To all the sons of the holy mother church, I, Katherine, who was the wife of Lord Thomas de Berkeley, late Lord of Berkeley, and we, Walter Burnell; chaplain, and William Pendock; chaplain, send greeting in Him who is the true health of all men, considering diligently and attentively that the intention of many persons desirous of being instructed in grammar, which is the foundation of all the liberal arts, ... to purchase certain lands and tenements, underwritten to them and to their heirs in fee, that they may build anew a certain schoolhouse in WOTTON UNDEREGGE for ... the support of one master and two poor scholars of the art of grammar; which said master and his successors shall govern and instruct all the scholars coming to the said house or school for the learning of this art, without taking anything for their trouble from them or any of them.

She wanted to create more scholars skilled in Latin, as many of them had been lost in the Black Death.

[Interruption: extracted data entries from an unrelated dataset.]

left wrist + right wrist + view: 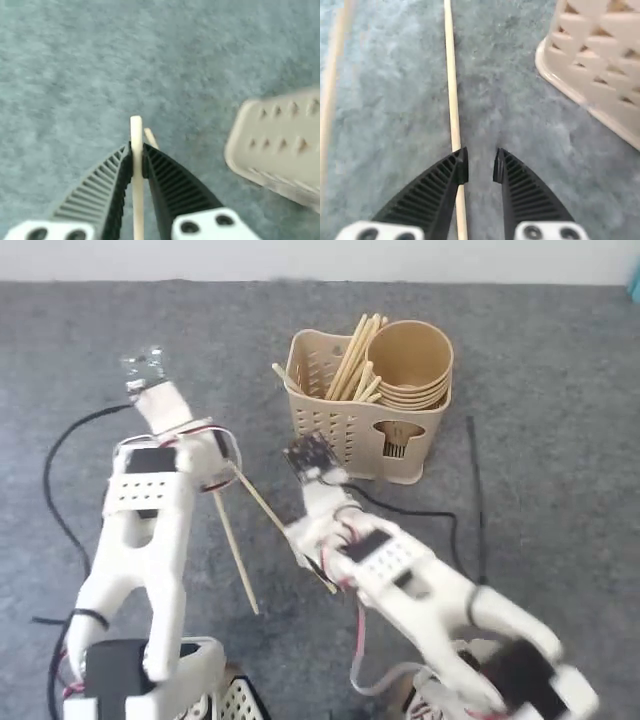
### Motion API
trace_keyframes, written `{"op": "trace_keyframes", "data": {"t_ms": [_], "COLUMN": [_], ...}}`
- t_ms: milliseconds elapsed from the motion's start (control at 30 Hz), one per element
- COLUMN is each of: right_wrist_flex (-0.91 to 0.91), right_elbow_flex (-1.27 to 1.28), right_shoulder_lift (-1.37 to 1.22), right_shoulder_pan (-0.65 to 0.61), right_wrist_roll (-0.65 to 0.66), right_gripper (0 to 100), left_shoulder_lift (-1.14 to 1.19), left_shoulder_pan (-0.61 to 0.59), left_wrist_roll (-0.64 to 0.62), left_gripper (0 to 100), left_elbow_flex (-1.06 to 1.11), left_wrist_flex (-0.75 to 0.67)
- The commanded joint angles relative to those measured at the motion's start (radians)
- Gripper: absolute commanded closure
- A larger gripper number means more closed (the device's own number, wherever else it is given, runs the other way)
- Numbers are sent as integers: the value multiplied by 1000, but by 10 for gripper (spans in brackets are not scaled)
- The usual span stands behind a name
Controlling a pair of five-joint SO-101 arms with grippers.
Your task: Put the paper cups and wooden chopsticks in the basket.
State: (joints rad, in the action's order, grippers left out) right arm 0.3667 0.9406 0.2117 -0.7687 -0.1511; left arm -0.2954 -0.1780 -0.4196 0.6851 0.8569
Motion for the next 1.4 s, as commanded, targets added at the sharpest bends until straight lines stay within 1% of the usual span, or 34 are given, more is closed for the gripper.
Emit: {"op": "trace_keyframes", "data": {"t_ms": [0, 100, 200, 367, 433, 533, 633, 833, 1000, 1100, 1300, 1367], "right_wrist_flex": [22, 74, 127, 237, 266, 303, 351, 443, 441, 420, 260, 183], "right_elbow_flex": [-215, -374, -517, -712, -769, -818, -827, -793, -730, -717, -694, -694], "right_shoulder_lift": [-180, -306, -401, -526, -564, -593, -570, -437, -381, -384, -510, -572], "right_shoulder_pan": [-12, -12, -25, -71, -77, -70, -74, -119, -170, -174, -130, -122], "right_wrist_roll": [5, 40, 44, 44, 44, 44, 44, 41, 43, 43, 54, 112], "right_gripper": [899, 899, 897, 810, 810, 822, 821, 822, 822, 822, 822, 822], "left_shoulder_lift": [-54, -52, -52, -52, -52, -52, -54, -58, -60, -60, -60, -61], "left_shoulder_pan": [-84, -167, -215, -219, -219, -221, -226, -302, -325, -325, -325, -330], "left_wrist_roll": [12, 12, 12, 12, 12, 14, 14, 11, 11, 11, 11, 11], "left_gripper": [987, 987, 987, 987, 987, 987, 987, 987, 987, 987, 987, 987], "left_elbow_flex": [-42, -39, -41, -42, -44, -44, -45, -68, -73, -73, -73, -73], "left_wrist_flex": [-54, -103, -117, -117, -118, -118, -118, -120, -120, -120, -120, -120]}}
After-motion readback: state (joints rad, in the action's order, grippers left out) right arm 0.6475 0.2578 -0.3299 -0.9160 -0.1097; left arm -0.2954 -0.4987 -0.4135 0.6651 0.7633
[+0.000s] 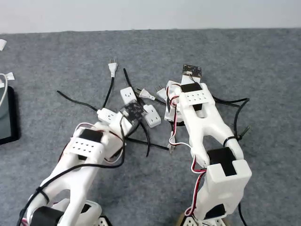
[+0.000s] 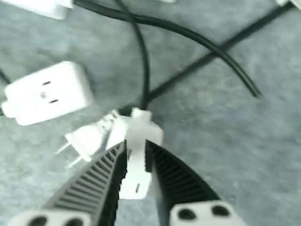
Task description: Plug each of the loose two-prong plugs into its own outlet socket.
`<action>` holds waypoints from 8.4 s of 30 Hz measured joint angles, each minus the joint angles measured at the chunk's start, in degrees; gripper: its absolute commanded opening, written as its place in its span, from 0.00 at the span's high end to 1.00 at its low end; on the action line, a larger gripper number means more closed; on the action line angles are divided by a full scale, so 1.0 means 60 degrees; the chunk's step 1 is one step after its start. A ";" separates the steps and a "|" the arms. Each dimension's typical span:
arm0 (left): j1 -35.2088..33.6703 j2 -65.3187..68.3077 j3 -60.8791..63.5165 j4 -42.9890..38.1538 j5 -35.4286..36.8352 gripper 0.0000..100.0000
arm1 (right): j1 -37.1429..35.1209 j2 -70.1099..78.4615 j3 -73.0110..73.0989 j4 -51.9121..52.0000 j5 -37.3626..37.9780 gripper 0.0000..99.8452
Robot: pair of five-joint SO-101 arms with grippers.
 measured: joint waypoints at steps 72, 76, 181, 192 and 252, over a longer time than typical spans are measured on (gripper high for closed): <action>-0.1480 0.0015 0.1055 -0.2227 -0.3707 0.85 | -0.0103 0.0000 0.0000 0.0000 0.0337 0.97; -0.1788 0.0015 0.1744 -0.3824 -0.4513 0.85 | -0.0103 0.0000 0.0000 0.0000 0.0337 0.97; -0.3883 0.4366 -0.4249 -0.2125 -0.8674 0.68 | -0.0161 0.0000 0.0088 -0.0718 0.1187 0.97; -0.3443 0.5377 -0.5128 -0.2154 -0.8674 0.68 | -0.0161 0.0000 0.0088 -0.0894 0.1201 0.97; -0.2901 0.5773 -0.5758 -0.2696 -0.6916 0.74 | -0.0161 0.0000 0.0088 -0.0908 0.1245 0.97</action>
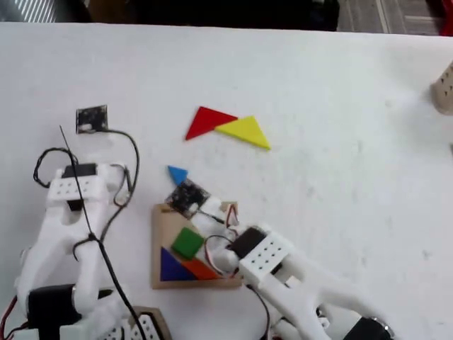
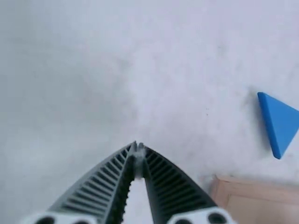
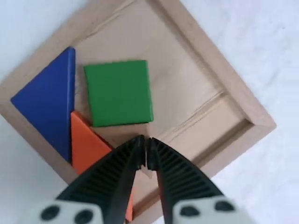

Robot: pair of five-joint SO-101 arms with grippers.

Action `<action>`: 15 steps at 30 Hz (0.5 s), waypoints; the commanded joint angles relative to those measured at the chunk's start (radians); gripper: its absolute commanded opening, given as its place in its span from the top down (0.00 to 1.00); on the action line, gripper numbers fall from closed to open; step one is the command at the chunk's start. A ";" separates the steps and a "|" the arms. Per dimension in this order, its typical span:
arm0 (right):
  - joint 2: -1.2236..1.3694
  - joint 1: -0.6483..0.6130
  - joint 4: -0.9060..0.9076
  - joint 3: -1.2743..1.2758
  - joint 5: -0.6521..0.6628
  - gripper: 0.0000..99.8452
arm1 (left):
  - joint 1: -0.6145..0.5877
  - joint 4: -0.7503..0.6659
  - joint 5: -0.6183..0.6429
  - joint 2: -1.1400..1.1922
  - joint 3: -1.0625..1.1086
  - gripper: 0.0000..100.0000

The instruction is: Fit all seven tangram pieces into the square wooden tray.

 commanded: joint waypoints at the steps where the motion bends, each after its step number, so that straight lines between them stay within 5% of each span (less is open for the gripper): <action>1: -0.022 -0.056 0.044 -0.026 0.003 0.98 | -0.013 -0.026 0.005 -0.001 -0.049 0.98; 15: -0.024 -0.065 0.120 -0.092 -0.006 0.98 | -0.013 -0.026 0.003 -0.001 -0.052 0.98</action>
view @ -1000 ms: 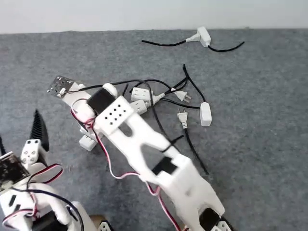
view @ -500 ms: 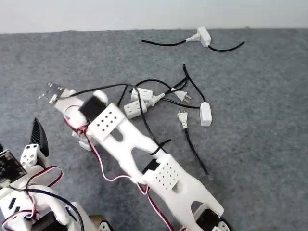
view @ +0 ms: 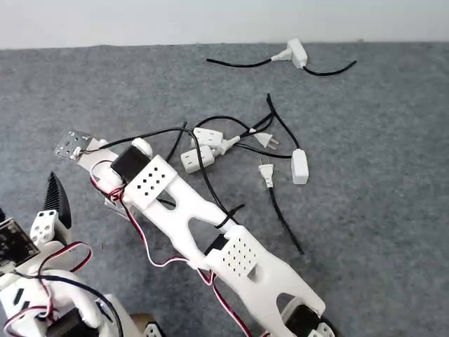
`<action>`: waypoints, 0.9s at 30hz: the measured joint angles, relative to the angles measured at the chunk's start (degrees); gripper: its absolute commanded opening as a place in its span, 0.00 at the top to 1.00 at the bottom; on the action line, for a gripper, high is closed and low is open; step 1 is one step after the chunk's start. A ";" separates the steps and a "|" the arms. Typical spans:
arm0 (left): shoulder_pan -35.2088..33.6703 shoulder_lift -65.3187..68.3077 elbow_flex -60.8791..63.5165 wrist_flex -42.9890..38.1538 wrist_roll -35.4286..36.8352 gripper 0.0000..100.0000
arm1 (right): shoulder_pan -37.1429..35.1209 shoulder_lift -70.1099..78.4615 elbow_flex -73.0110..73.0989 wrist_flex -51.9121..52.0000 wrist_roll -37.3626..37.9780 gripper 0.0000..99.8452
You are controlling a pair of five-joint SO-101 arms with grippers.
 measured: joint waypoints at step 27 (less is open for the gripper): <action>7.65 0.00 4.66 -7.47 0.00 0.65 | 2.11 -19.25 11.34 0.09 -1.41 0.99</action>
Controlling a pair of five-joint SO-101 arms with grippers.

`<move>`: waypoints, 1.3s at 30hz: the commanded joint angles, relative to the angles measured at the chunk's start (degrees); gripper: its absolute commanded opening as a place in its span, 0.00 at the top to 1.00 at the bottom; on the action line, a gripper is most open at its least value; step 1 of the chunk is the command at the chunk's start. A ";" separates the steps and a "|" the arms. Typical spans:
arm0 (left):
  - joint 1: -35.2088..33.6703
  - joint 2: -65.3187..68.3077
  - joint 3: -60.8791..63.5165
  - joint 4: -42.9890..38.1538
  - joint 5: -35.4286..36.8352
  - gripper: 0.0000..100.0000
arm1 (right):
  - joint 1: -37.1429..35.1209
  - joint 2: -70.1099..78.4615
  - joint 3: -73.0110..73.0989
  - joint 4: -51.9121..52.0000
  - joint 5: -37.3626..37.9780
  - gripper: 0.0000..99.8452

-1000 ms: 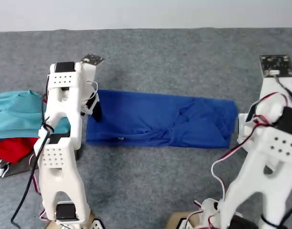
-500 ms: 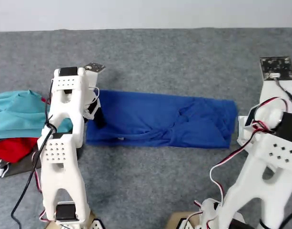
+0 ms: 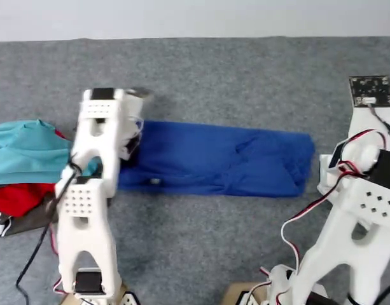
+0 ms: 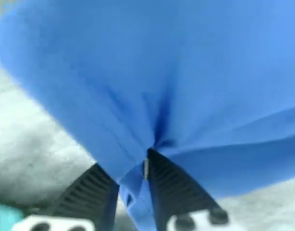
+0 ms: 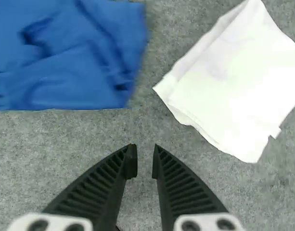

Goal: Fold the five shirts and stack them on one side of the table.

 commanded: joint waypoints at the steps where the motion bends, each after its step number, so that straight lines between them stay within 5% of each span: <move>1: -7.30 -7.12 -0.75 1.58 -3.16 1.00 | 2.33 -2.07 -0.62 2.33 0.00 0.93; 7: -15.03 -10.20 -0.75 1.58 -6.51 1.00 | 3.56 -2.07 -0.62 2.24 4.31 0.93; 13: -12.13 -14.15 -0.48 1.67 -6.15 1.00 | 3.56 -1.89 -0.53 2.24 4.66 0.93; 30: 25.41 -30.95 11.21 1.41 6.24 1.00 | 3.56 -1.98 -0.26 2.24 4.48 0.93; 39: 36.84 -18.99 -4.97 1.41 12.22 1.00 | 3.56 -1.63 -0.18 2.33 4.48 0.93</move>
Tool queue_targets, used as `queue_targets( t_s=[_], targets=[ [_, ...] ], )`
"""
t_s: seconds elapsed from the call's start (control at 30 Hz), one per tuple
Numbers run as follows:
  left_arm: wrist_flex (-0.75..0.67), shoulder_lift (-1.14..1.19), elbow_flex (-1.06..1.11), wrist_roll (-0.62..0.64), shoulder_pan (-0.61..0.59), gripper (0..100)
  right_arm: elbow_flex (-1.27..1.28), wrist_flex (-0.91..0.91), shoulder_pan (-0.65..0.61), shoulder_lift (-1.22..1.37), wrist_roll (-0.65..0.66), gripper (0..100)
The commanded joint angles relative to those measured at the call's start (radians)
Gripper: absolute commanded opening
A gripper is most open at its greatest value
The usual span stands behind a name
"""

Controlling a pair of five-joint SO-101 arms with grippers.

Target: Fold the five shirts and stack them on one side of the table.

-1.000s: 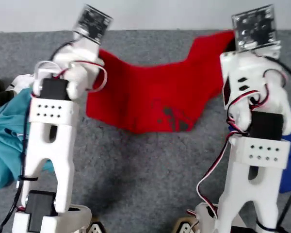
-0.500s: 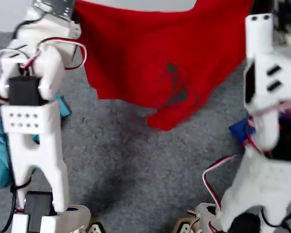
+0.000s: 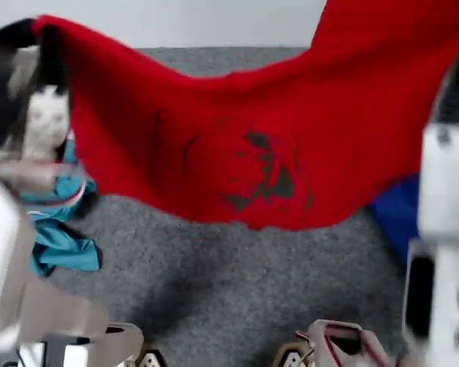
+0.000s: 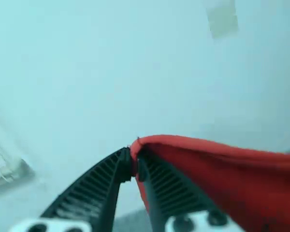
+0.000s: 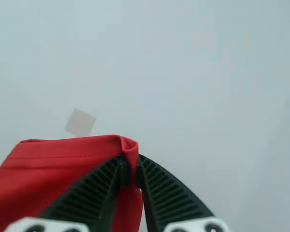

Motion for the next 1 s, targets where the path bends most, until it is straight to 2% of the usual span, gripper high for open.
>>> queue_targets(
  t_s=[0.0, 0.2, 0.43, 0.5, 0.63, 0.8, 0.97],
  targets=[
    [0.020, -0.017, -0.128, 0.011, 0.000, 1, -0.018, 0.004, 0.038, -0.041, -0.011, 1.0],
    [0.020, -0.005, -0.084, 0.009, 0.000, 1, 0.008, 0.012, 0.176, -0.028, -0.055, 1.0],
    [0.015, -0.005, 0.229, 0.008, -0.014, 1, 0.230, -0.025, 0.177, 0.111, -0.071, 1.0],
    [-0.029, -0.003, 0.361, 0.008, -0.035, 1, 0.295, -0.059, 0.177, 0.170, -0.068, 1.0],
    [-0.272, -0.005, 0.694, 0.008, -0.089, 1, 0.388, -0.134, 0.137, 0.298, -0.064, 1.0],
    [-0.755, -0.005, 1.153, 0.009, -0.109, 1, 0.425, -0.275, 0.068, 0.467, -0.064, 1.0],
    [-1.226, 0.048, 1.469, 0.005, -0.107, 1, 0.425, -0.418, 0.030, 0.634, -0.064, 1.0]
  ],
)
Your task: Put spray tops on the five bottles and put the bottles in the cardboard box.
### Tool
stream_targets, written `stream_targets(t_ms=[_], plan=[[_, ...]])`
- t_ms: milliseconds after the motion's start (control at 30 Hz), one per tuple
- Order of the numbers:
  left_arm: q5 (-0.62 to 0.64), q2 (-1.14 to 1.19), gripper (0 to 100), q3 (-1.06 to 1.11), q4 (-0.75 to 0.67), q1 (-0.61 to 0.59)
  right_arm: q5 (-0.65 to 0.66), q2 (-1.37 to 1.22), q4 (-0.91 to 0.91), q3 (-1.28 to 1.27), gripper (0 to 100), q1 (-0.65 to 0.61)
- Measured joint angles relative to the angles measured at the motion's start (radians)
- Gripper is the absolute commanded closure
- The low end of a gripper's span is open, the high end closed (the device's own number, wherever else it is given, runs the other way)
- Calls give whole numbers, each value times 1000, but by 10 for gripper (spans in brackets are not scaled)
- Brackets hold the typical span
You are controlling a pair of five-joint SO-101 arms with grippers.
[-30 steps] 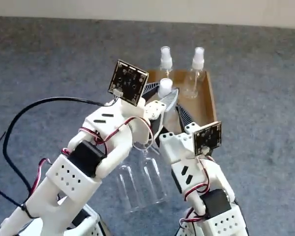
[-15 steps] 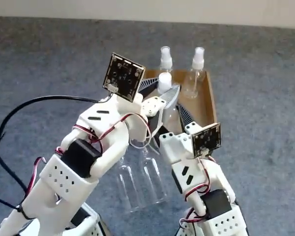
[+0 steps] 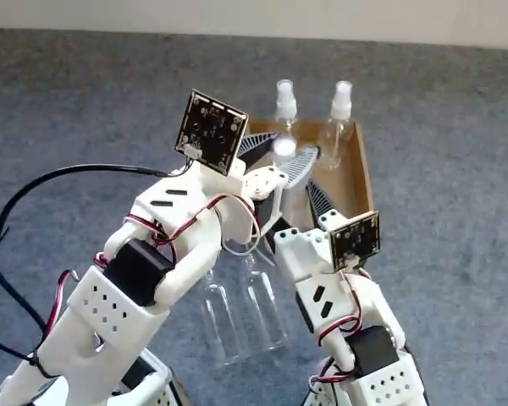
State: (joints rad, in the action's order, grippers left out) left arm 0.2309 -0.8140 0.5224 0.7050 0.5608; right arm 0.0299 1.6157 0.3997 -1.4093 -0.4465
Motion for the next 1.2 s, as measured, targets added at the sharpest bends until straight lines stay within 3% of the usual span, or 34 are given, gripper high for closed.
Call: stream_targets(t_ms=[133, 367, 533, 933, 1200], plan=[[0, 0, 818, 0, 40, 2, 0, 0, 0, 0, 995, 0], [-54, 2, 986, -66, 41, -29, 0, 0, 0, 0, 995, 0], [-63, 3, 986, -133, 41, -71, 0, 0, 0, 0, 995, 0], [-129, 5, 986, -135, 41, -11, 0, 0, 0, 0, 995, 0], [-173, 141, 986, -166, 41, -5, 0, 0, 0, 0, 995, 0]])
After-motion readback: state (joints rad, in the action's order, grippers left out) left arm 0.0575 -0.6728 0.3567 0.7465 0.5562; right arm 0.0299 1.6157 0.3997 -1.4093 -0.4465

This English grammar school was said to be the first founded by a layperson, the first founded by a woman, and the first to offer free education to anyone.

She devoted time to philanthropy, and travelled abroad on pilgrimages.

Katherine Berkeley died in 1385. Effigies of Lady Berkeley and her husband can be seen on their tomb at Berkeley church in Gloucestershire. Later examples of chantry schools included Henry VI's Eton College, founded in 1440, and Joan Greyndour's school at Newland.